Exercise – Most people who go outdoors do so by walking, running, cycling, or otherwise moving. Exercise greatly improves the mood, with some studies linking short-term improvements of up to 2 hours to just 20-30 minutes of walking. These improvements are linked to several factors including increased blood flow and oxygen through the body and the brain, resulting in an improved mood and more energy. Most people also trigger the reward circuit while outdoors, triggering dopamine when wanting to go out and doing so, and triggering serotonin release, which relieves stress and improves happiness, when actually moving.
While you don’t have to exercise to benefit from being outdoors, most studies showing improvement when outdoors take exercise, including walking, cycling, and getting to your destination into account. It’s an important part of the benefits. However, even light walking is great for you.
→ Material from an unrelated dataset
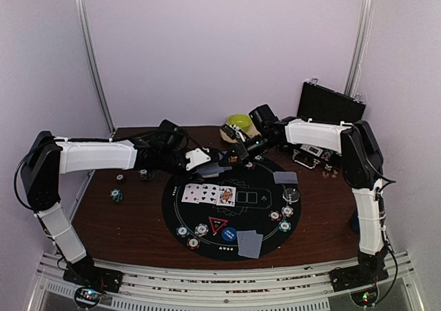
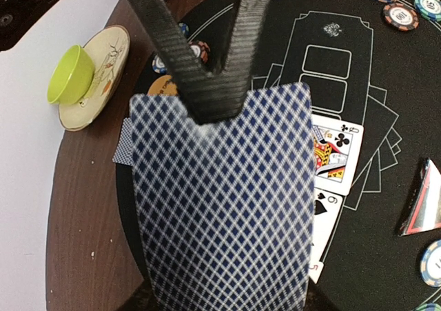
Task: Distribute texas hold em gaming equipment
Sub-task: Pick up the poker card from the face-down deck piles.
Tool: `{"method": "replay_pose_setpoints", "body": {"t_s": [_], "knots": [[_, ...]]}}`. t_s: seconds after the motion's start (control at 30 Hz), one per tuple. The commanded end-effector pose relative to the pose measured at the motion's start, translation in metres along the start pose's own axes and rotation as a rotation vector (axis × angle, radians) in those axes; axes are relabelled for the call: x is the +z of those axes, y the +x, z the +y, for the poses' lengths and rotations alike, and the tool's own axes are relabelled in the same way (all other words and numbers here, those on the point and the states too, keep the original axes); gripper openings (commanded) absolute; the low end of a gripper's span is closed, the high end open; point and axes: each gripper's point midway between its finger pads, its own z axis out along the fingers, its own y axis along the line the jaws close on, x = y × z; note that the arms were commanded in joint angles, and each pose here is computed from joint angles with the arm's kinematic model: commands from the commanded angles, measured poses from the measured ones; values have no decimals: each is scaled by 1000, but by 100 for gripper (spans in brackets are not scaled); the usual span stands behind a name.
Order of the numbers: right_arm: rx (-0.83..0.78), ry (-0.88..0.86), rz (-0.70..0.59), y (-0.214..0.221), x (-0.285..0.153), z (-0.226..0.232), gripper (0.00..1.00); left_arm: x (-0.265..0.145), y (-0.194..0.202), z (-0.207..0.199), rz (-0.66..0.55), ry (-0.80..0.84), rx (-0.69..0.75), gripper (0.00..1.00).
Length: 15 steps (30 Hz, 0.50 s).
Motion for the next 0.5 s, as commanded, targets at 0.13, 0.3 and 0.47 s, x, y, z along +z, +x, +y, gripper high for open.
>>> {"method": "replay_pose_setpoints", "body": {"t_s": [0.13,0.3,0.47], "knots": [[5,7,10,5,4,-6,0,-3,-8,12,-41,-46,-8,11],[-8,3,-10,0,-8,-3,0,-3,-5,12,-37,-46,-9,11],[-16,-4,-28,-2,-17,1,0,-4,-2,15,-34,-55,-15,11]]}}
Time Out – It’s very true that most of us spend all of our time logged on, getting updates, news, listening to family, notifications, phone calls, emails, apps buzzing, refrigerators humming, fans, air conditioners, television, colleagues, bosses, friends. We’re constantly engaged, even when we’re relaxing, and that is stressful.
Attention restoration is the theory that when you go into nature, you leave many of these things behind. You can relax, truly relax, and leave the attention demanding items behind. Even if you go with friends, you’re more likely to be quiet and simply to be. This literally gives you time to relax and destress without constant notifications and engagement.
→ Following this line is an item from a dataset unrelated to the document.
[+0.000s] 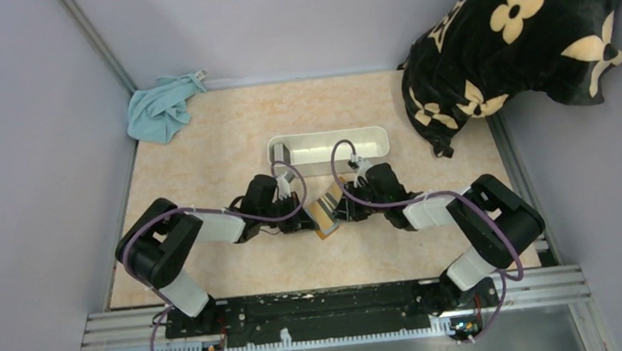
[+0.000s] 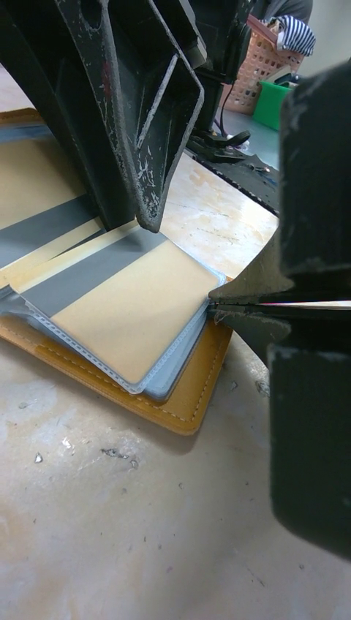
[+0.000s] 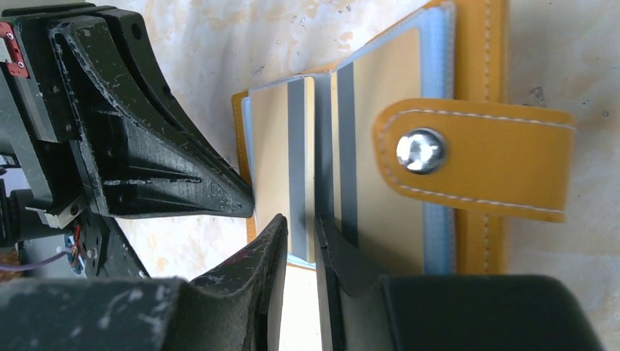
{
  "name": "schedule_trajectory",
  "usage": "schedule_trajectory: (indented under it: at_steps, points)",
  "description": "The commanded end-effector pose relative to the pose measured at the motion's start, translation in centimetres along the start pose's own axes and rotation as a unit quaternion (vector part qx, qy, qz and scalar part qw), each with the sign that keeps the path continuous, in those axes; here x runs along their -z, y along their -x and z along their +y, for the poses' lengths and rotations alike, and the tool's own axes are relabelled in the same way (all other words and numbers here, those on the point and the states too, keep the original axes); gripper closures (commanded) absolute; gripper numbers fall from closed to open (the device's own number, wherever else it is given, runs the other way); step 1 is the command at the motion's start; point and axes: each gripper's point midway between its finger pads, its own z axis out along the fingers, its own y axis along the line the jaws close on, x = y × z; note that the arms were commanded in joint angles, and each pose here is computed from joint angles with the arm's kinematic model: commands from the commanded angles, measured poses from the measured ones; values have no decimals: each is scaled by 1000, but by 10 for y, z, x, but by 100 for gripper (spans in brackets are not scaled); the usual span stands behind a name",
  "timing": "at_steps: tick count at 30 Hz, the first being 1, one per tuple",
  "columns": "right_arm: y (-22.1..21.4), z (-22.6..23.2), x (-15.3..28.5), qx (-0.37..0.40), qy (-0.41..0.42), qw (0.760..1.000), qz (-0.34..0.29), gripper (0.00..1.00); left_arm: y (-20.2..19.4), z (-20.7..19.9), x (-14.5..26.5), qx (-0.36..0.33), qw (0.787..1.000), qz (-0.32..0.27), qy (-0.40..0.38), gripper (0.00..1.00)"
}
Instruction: Take the credit cards out of the card holder
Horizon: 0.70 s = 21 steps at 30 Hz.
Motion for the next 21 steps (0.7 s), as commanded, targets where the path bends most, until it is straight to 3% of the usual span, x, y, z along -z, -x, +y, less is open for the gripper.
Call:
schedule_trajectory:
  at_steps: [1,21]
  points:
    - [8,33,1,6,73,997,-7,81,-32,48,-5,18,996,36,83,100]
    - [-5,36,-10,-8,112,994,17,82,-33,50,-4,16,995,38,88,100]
You’ll likely also benefit from reductions in urban noise, time alone, and the sensation of awe that most of us experience when faced with nature. People really do feel better when we’re outside in nature, and the less we see of buildings and people, the more impressive it is.
How much Do You Have to Be in Nature to See Mental Health Benefits?
Most studies indicate that even a few minutes a day can improve your short-term mood. Harvard studies indicate that students see measurable improvements with just 10 minutes per day. Of course, the efficacy of stress reduction from nature reduces with age. Most people can easily benefit by simply moving an exercise routine outdoors. Cycling, walking, or running through a park is much more stress-relieving than doing so in a gym. Doing yoga outdoors is more mindful and feels more soothing.
What’s right for you? Figure out how far away nature is from you, how long it takes to get there, and plan accordingly. Even walking through heavily treed neighborhoods is better than nothing. It’s also important to stick to a schedule and a pattern that’s comfortable for you. If your mental illness allows you to take an hour-long walk through the woods each day, it likely will benefit you, if you can only do 15 minutes, that’s also better than nothing. The importance is consistency and maintaining patterns over a longer period.
Time spent in nature will boost your mood, reduce stress, and help you to feel positive emotions like joy, wonder, and happiness. At the same time, nature isn’t a cure to mental illness. If you are struggling, it’s important to seek out professional help in the form of therapy, whether through outpatient or inpatient therapy. Many people will benefit from gender-specific mental health treatment, meaning a women’s mental health treatment program or men’s mental health treatment program. Here, the goal is to help you identify the underlying causes behind mental illness, behavior patterns contributing to symptoms, and coping mechanisms, so that you can create new behavioral patterns and coping mechanisms, understand the root of mental illness, and build a better life for yourself.